Sometimes, you may hear about or come across open source data quality tools.
These data quality tools have pros and cons that you should be aware of. Open-source tools can sometimes have difficult-to-use interfaces and functionality. This can cost you in terms of additional time and money spent on training.
Data quality framework examples
Examples are one of the best ways to learn something. In the case of data quality frameworks, why not find a data quality framework PDF to download? Sometimes, doing research on what your competitors are doing to maintain data quality can help give you inspiration as you work on your own data quality strategy.
If you were to open the average data quality assessment handbook, you’d probably find an overall definition of data quality according to the specific organization’s needs and requirements. This is one of the primary purposes of a data quality framework - to define what good data looks like. A data quality assessment tools PDF often comes in the form of an implementation guide or manual that walks the user through the various implementation steps of the data quality tool.
There are a certain number of metrics or dimensions to data quality. You can learn more about these by looking at a data quality dimensions PDF. Each of these primary dimensions needs to be monitored and maintained in order to keep your data secure and accurate. Finally, the other place to look for a data quality framework example is in a data quality fundamentals book. Some well-written books have been published focusing on data quality and related issues.
Data quality framework tools
There are many powerful data quality framework tools available that can help you protect your data quality. The best data quality tools are scalable and easy to use. They should also be designed to be cloud-based.

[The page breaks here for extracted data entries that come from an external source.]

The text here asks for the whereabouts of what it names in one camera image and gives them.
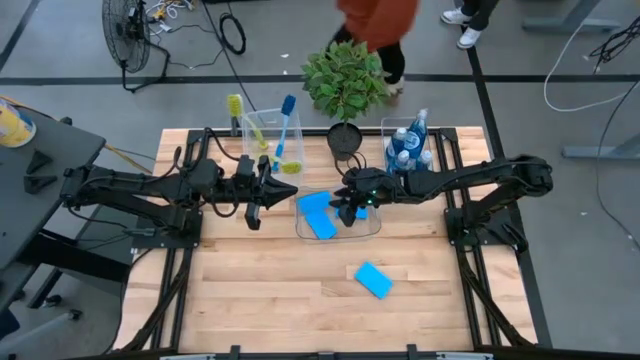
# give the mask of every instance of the orange shirt
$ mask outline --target orange shirt
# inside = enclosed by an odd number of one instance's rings
[[[399,42],[409,32],[418,11],[418,0],[338,0],[345,26],[369,51]]]

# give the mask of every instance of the concrete floor
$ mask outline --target concrete floor
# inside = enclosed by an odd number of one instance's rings
[[[575,1],[502,1],[492,24],[481,38],[477,52],[485,75],[546,75],[568,35],[526,33],[520,28],[525,16],[562,15]],[[0,8],[0,48],[18,25],[28,3],[4,0]],[[232,3],[242,22],[247,53],[231,55],[240,75],[300,74],[299,65],[308,53],[322,48],[341,23],[332,1],[270,0]],[[403,41],[407,73],[470,75],[465,52],[455,48],[457,27],[438,21],[451,0],[424,0],[413,30]],[[214,19],[226,5],[210,5]],[[7,78],[116,78],[119,68],[105,46],[101,26],[101,2],[41,0],[4,68]],[[626,26],[640,13],[635,0],[602,2],[593,16],[615,19]],[[283,26],[296,19],[301,28]],[[203,11],[181,12],[170,22],[200,24],[209,29]],[[567,51],[557,74],[589,74],[594,62],[583,55],[599,46],[606,35],[578,36]],[[220,50],[212,34],[184,29],[164,34],[162,44],[174,61],[188,64],[211,61]],[[640,46],[602,66],[604,74],[637,74]],[[153,76],[161,69],[161,57],[152,52],[147,67],[136,76]],[[170,76],[231,75],[226,59],[214,66],[189,70],[171,66]],[[630,83],[551,84],[554,104],[578,106],[612,97]],[[303,126],[329,126],[332,121],[316,113],[300,83],[252,83],[245,85],[259,109],[278,106],[285,94],[298,97]],[[546,159],[554,167],[555,188],[540,199],[520,201],[525,231],[549,331],[556,348],[640,353],[640,254],[626,235],[600,209],[595,197],[594,162],[564,159],[562,145],[597,144],[615,104],[576,113],[557,113],[546,107],[541,83],[488,83],[493,111],[508,156],[529,153]],[[104,136],[114,146],[153,156],[163,128],[227,127],[226,95],[239,93],[236,84],[156,85],[135,95],[119,85],[13,86],[0,85],[0,94],[27,103],[52,116],[70,116],[74,125]],[[619,143],[640,131],[640,102],[631,95],[618,112],[606,144]],[[410,116],[429,107],[433,125],[484,126],[478,94],[473,82],[408,82],[397,106],[372,111],[358,125],[377,125],[385,116]],[[152,164],[140,160],[147,166]],[[103,152],[97,164],[132,170],[115,156]],[[605,202],[635,234],[634,220],[640,209],[635,179],[640,168],[632,162],[602,162],[602,194]],[[75,236],[82,222],[67,214],[56,214],[47,228]],[[40,269],[27,286],[39,286],[46,269]],[[25,310],[22,303],[12,309],[23,323],[23,331],[51,319],[65,309],[83,310],[86,317],[51,334],[37,348],[16,349],[21,359],[59,359],[98,354],[110,342],[118,319],[118,299],[71,277],[55,293],[65,298],[61,308]]]

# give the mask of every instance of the blue toothbrush
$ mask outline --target blue toothbrush
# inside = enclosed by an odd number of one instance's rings
[[[280,143],[278,143],[278,148],[276,148],[276,157],[282,158],[282,152],[284,152],[284,139],[287,135],[287,127],[289,127],[289,115],[293,111],[293,107],[296,106],[296,97],[292,95],[287,95],[284,98],[284,102],[282,103],[282,109],[280,112],[282,113],[282,135],[280,136]],[[280,164],[277,160],[273,162],[273,171],[277,172],[280,167]]]

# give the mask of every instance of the wooden table
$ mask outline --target wooden table
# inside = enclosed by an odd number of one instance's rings
[[[482,128],[460,127],[457,132],[464,165],[489,159]],[[169,168],[174,149],[184,147],[187,133],[163,132],[154,173]],[[304,141],[305,185],[339,184],[326,139]],[[231,154],[242,152],[241,139],[222,139],[222,144]],[[379,137],[365,137],[360,151],[369,166],[382,166]],[[227,173],[235,170],[235,163],[213,142],[209,157]],[[470,189],[471,197],[481,198],[491,189]],[[472,349],[455,250],[443,222],[443,195],[417,206],[383,206],[380,233],[368,241],[344,244],[308,245],[298,239],[294,204],[291,198],[261,211],[260,231],[247,228],[243,206],[229,219],[203,208],[202,242],[192,262],[181,353],[227,353],[231,345],[241,345],[242,352],[405,351],[410,343],[420,351]],[[520,333],[535,342],[513,251],[484,246],[483,253],[495,302]],[[165,254],[154,250],[133,269],[116,348],[131,340],[155,307]],[[353,279],[364,261],[393,279],[386,299],[378,300]],[[477,300],[483,341],[489,343],[478,304]]]

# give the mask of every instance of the white shoe
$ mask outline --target white shoe
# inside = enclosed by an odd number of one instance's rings
[[[472,47],[473,45],[476,44],[476,41],[478,41],[478,38],[480,38],[481,34],[482,34],[482,31],[473,30],[472,28],[467,28],[464,34],[460,36],[460,39],[458,39],[458,48],[468,49]]]
[[[387,84],[387,92],[390,96],[396,96],[404,90],[404,76],[395,84]]]
[[[471,16],[463,14],[462,8],[457,8],[443,12],[442,15],[440,15],[440,20],[447,24],[464,25],[471,20]]]

Cloud-based tools allow you to scale up or down your resource usage so that you only use what you need.
Looking at the data quality tools Gartner list, the things most users look for in a data quality tool are functionality, ease of use, and integration with other data management tools and systems. When it comes to ease of use for a data quality tool, how quickly and efficiently you can implement new rules is a big deal. Users also care a great deal about security.
When it comes to data quality tools in data warehouse, you don’t want a vulnerability potentially impacting your entire amount of stored data. Acceldata makes it easy to create new rules and even automates the process by automatically recommending the best rules for the dataset using its own machine learning engine.
We have already discussed the pros and cons of data quality tool open source options. Gartner provides some of the best research when it comes to data quality frameworks. If you are a client of Gartner’s, you can visit their website and download the data quality tools Gartner magic quadrant.
One of the big takeaways from the study was that artificial intelligence is one of the key driving elements of the modern data quality market.
Data quality dimensions
One of the core data quality best practices is the data quality dimensions. There are six critical data quality dimensions:
- Accuracy – does the data correspond to reality?
- Completeness – is something missing from the data?
- Consistency – is the data consistent with the rest of the data, or is it an outlier?
- Freshness – how old is the data?
- Validity – is the data being stored in a valid and useful format?
- Uniqueness – is the datapoint under consideration completely unique within the database, or are there duplicates?
Maintaining each of these dimensions is the job of data quality analysts using data quality tools. With the right tools (like Acceldata), this job can be much easier.
When building your data quality deck, it’s important to explain how to keep high ratings for all of these metrics. The importance of data quality is clear. By keeping high levels of data quality, you can ensure that you are always making accurate, insight-driven decisions.